The Urban Environmental Education (UEE) program is actively recruiting graduate students for our 8th academic cohort.

It is our mission to investigate how racism and social injustices impact environmental planning and design in cities. The nature of UEE class material encourages discussion that supports the telling of stories and experiences, making racism, discrimination, and injustice real. These revealing stories foster deep and provocative discussions about anti-racism, climate challenges, and inequities in urban places. How else does one confront racism than to come starkly face to face with it?  Coming to terms with racism requires courage, trust, willing introspection, and truth-telling. It requires guidance from trained instructors. It requires a diverse cohort who can share personal experiences. It means learning to listen and to believe hard truths without defensiveness or resistance. I think that we’ve managed to create a learning environment that insures honest and necessary sharing.

At this point in the 15-month program, the students are out on the streets identifying how a city runs and what systems and decision-making protocols are at work. They are standing on street corners asking hard questions about the motivations that shape neighborhoods, prompt civic engagement, and lead to environmental investigations with a lens on power, money, and privilege. Our students are challenged to quickly immerse themselves in communities by walking through, showing up, and talking with residents.  They learn techniques that open up the hearts of urban communities in order to understand, first-hand, the impacts of environmental and social justice issues. 

“Nothing About Us Without Us is For Us” (African proverb) is our heartfelt motto.

We pride ourselves on pioneering pedagogy shaped by an ethic of listening from the ground up and actively unpacking the influences of race, equity, and justice on policy, regulations, and growth. The students learn to challenge assumptions, confront behaviors, and support each other through difficult conversations, even while on zoom. One positive outcome of being online is the ability to invite environmental activists and social justice leaders from BIPOC-led organizations into our classes from all over the world for professional development and antiracist training.  

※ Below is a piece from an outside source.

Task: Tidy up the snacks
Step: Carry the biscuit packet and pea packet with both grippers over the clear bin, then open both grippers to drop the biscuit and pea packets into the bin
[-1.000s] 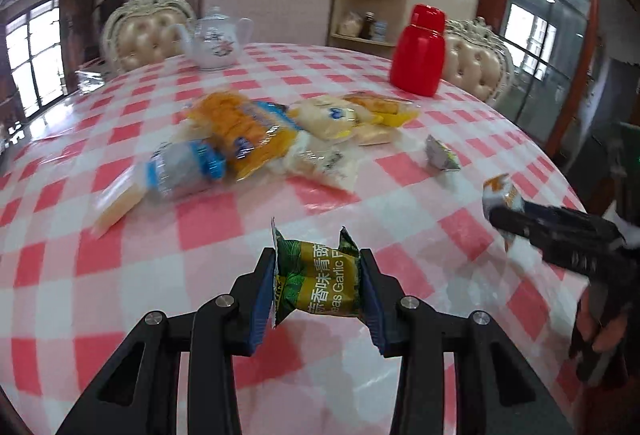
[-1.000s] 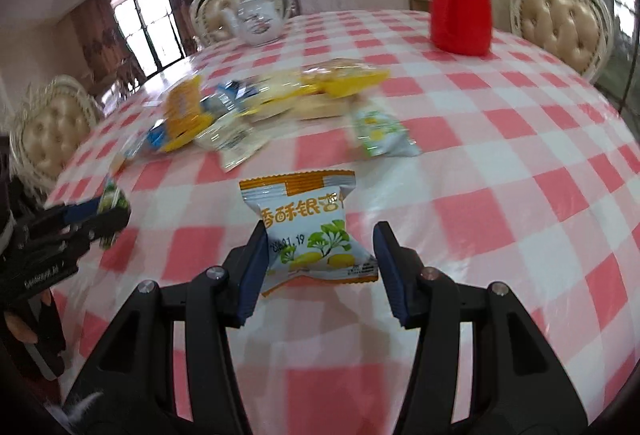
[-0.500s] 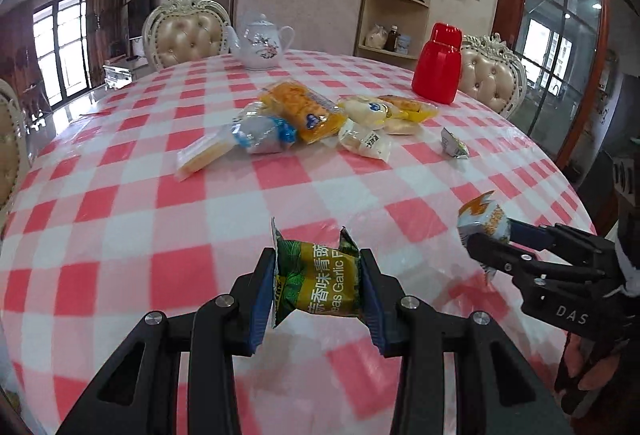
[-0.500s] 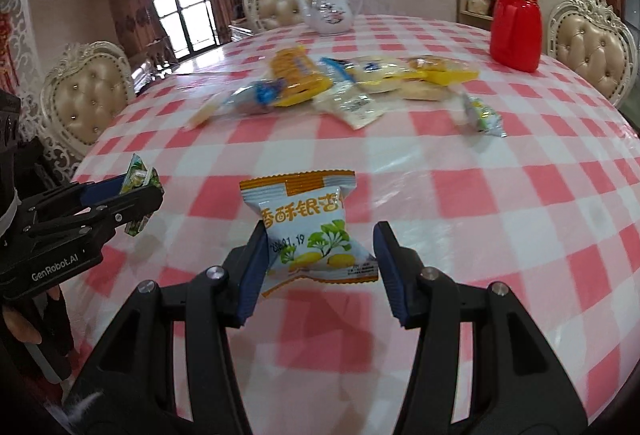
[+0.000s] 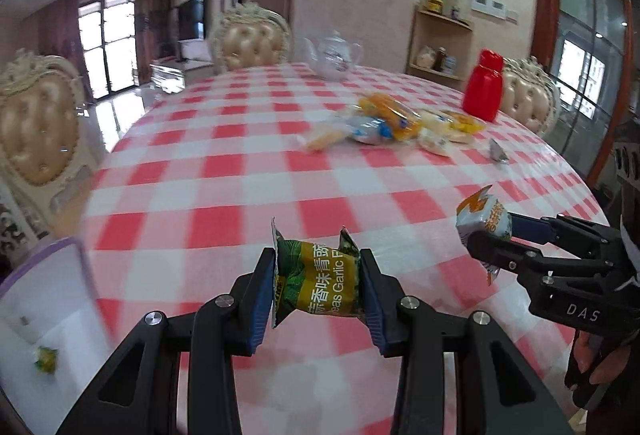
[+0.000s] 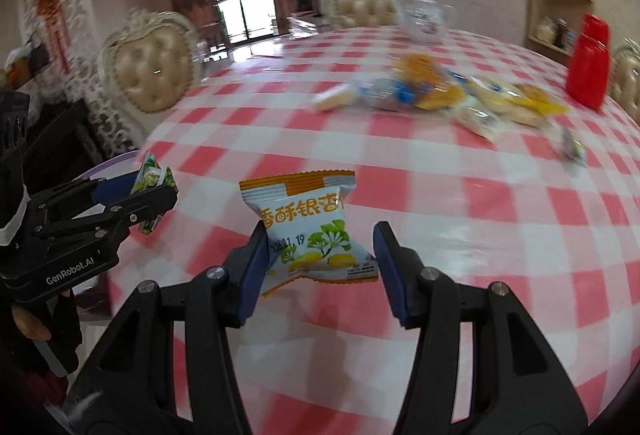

Each closely-knit student cohort is as diverse as any urban community. 75% of our faculty are BIPOC (Black, Indigenous, People of Color) practitioners/professionals. 60% of our students identify as BIPOC. Using the rich diversity of perspectives and life experiences present in each student cohort, we aim to cultivate authentic and visceral skills in antiracist environmental leadership.  Our courses dive deeply into how race, inequity, and social justice impact communities and influence policies on pollution, displacement, access to healthy food, waste management, lack of green space, and the impacts of climate change.  

For many of our students, our courses are the first experience in a classroom with a majority of people of color.  For most of our students, the Urban Environmental Education (UEE) program is their first academic experience with mostly BIPOC instructors.  All students are deeply moved by the revelations of how racism, inequity, prejudice, and justice have impacted the lives of their colleagues. That growing awareness leads to unpacking the ways that we are governed, and learning how policies are created and how decisions that shape our society are made. With intentionality, an antiracist narrative emerges where policies, organizational behavior, governance, ways of knowing are investigated for their potential racist outcomes. We begin to identify ways of working together that are egalitarian, just, and emancipatory.